Layne Redmond, “When The Drummers Were Women: A Spiritual History of Rhythm”


It’s usually not surprising when I tell people I am doing some soul-searching. I think, at this point, most people who know me are very well aware that I am someone who is always seeking. I’ve mentioned on here before that I have always been someone looking for my own version of true north. Whatever that really means. I have always felt like a piece of me has been missing. As far back as I can remember I have been looking for that missing piece, unable to place exactly what it was. Some might say that it’s clinical depression rearing its ugly head around, and others say it’s lack of contentment with who I am as a person. Maybe it’s both, maybe it’s neither. This post is going to be a little different. This post is going to get really personal. This post is really for me, but I am going to invite you to read it in the hopes that you will find fruit here.

I’ve always known my story as it exists in my own life. But there is so much I did not and have not known about myself and the people in my family who come before me. This is why identity has always been a weird topic for me. I’ve been doing a lot of healing. We’re not talking going for walks and doing yoga. We’re talking healing from an ancestral standpoint. We’re talking looking at the mother wound. We’re talking reconciling with a heritage I didn’t really know I had.

When I was little, I can remember asking my mother to tell me about her life and about her side of the family. My father’s side of the family was well known to me at this point, and celebrated. I can remember feeling sad that I didn’t know much about my mother or her family. She later went on to tell me that she felt a lot of shame about some of the things that have happened on her side of the family, “especially compared to your father’s family”. I couldn’t understand that. I do remember strange instances where my mother would be faced with family members she didn’t want me to know. One time, they came to our front door, and we were totally uncertain of how they had found us. She told them to leave. Again. I couldn’t understand that. This was family, how could this be her reaction? I found myself getting frustrated and eventually I accepted that I would never know this side of my family. I think somewhere in my childbrain, my mother turning her family away was her forsaking part of her heritage. So I did the same. I closed the chapter on my Puerto Rican heritage. I began to identify as white. Afterall, I was the lightest skinned person in my family, so it wouldn’t be too hard to do. Hell, most people don’t even believe me when I say I am Puerto Rican.

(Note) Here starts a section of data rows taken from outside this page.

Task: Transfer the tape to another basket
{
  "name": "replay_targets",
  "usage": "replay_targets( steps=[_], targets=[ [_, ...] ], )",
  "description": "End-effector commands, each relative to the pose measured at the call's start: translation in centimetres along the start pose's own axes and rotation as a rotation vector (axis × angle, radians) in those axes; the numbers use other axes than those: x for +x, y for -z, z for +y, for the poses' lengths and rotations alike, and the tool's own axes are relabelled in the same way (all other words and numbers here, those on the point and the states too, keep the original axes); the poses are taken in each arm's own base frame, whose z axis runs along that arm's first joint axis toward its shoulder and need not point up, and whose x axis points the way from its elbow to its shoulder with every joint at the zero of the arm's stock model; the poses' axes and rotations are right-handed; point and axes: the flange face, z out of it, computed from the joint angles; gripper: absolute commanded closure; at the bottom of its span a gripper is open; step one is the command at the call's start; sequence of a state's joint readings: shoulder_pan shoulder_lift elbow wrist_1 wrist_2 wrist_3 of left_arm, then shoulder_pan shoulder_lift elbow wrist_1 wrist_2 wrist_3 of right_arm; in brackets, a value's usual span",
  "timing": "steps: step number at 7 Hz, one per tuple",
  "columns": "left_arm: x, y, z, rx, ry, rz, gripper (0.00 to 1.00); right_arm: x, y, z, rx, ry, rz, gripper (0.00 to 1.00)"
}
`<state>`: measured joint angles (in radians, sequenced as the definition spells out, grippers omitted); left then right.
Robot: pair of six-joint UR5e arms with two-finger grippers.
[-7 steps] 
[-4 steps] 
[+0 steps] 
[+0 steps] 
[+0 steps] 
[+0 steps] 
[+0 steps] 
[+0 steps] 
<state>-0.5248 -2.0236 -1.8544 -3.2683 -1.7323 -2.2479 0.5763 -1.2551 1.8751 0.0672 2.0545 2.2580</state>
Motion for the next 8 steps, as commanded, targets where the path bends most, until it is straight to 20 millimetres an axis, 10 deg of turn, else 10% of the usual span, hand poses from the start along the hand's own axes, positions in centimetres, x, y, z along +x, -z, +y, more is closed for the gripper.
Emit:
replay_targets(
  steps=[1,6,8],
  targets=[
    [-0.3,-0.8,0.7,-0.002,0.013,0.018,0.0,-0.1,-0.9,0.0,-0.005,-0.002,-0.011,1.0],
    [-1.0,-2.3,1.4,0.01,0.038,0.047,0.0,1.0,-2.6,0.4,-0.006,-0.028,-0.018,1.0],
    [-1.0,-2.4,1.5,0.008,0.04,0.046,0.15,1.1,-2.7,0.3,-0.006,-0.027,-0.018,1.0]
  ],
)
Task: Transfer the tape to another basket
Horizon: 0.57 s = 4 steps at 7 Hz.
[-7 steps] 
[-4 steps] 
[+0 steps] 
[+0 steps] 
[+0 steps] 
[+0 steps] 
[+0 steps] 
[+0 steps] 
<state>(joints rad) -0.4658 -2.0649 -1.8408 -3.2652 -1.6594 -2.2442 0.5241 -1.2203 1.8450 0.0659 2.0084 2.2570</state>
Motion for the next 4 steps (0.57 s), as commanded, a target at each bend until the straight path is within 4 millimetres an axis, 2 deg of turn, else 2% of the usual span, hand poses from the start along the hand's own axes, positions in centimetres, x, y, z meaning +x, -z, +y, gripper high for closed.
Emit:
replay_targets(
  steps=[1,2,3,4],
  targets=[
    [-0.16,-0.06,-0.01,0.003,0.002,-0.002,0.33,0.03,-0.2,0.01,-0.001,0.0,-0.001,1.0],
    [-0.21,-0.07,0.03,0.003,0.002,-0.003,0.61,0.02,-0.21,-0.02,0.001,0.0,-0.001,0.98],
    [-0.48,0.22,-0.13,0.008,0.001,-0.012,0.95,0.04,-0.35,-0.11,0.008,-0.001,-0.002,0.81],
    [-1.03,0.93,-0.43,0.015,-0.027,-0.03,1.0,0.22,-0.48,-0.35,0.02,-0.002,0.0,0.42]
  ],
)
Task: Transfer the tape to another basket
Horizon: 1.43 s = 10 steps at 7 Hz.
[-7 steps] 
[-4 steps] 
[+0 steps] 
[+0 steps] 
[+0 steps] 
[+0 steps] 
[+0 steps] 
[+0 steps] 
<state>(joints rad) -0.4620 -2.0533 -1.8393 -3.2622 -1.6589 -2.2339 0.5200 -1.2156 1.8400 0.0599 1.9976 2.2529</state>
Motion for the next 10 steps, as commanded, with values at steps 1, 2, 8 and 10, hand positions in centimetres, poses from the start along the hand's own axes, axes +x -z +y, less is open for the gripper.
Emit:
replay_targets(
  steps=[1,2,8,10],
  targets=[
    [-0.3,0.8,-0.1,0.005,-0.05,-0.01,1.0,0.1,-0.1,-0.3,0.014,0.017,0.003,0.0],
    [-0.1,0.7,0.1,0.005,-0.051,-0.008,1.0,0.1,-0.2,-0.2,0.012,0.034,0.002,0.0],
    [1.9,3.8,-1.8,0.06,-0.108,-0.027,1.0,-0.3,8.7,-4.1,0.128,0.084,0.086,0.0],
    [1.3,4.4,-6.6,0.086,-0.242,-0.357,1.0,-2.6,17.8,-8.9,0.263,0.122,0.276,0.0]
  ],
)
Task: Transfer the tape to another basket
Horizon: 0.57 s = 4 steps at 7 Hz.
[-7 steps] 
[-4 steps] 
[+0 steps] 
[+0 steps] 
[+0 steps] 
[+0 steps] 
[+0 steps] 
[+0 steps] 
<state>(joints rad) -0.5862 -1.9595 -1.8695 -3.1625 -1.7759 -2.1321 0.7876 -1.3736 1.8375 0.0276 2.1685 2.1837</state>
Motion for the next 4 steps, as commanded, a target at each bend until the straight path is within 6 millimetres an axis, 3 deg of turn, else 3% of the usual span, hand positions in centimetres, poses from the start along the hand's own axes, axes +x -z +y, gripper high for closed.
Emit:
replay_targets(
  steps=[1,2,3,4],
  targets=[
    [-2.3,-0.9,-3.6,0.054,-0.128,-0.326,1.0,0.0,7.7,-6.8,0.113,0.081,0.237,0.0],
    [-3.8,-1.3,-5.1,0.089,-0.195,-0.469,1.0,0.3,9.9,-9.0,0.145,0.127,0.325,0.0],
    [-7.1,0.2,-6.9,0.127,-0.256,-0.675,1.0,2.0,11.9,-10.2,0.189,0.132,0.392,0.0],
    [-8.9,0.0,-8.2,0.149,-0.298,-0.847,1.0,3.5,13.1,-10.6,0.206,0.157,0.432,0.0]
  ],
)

I live in a community made up of mostly Irish, Italian and German people. I still hear comments all the time from people saying “You sound so white”, or “oh! You’re Puerto Rican? THAT’S where you get those curves and those lips and that thick hair!”. I would get burned by the sun and be asked “Well, if you’re Puerto Rican, why do you burn so easily?”. I grew up hearing about how my sister looks Puerto Rican and I don’t. I never really felt like there was a place for me within my own heritage. I have the privilege of having light skin. My life has not been made more difficult because of my skin. And still, my leaves do not match my roots. And this has always been confusing. I think a large portion of me has always wished that I didn’t have to try to prove my Puerto Rican-ness to people. I felt compelled to tell people right away at times, as if to try to grab at some inkling of pride around it. I found myself relying on the label because I couldn’t back it up with any real experience, because I didn’t have any. So eventually, I gave up. I gave up trying to explain my heritage to people who would just laugh it off anyway. It became something I felt shame about. What I didn’t realize is that this shame, was passed to me by mother, and to her from her mother and it was never their fault.

Our mothers do not try to pass pain to us. But when trauma is unhealed for too long, it is passed down to the next generation. We don’t only inherit the gifts and the features of our ancestors. We inherit their pain, their sadness, shame, anger. THIS is how I define the mother wound. I do not adhere fully to the definition placed in the world in terms of absent mothers. My mother was and is anything but absent. But she has pain and hurt and trauma that she carries around. Some of it was planted there far before she was ever born. Our mother wounds are never our fault. They are not the fault of our mothers. They are not the fault of our ancestors. There is no fault. Only healing.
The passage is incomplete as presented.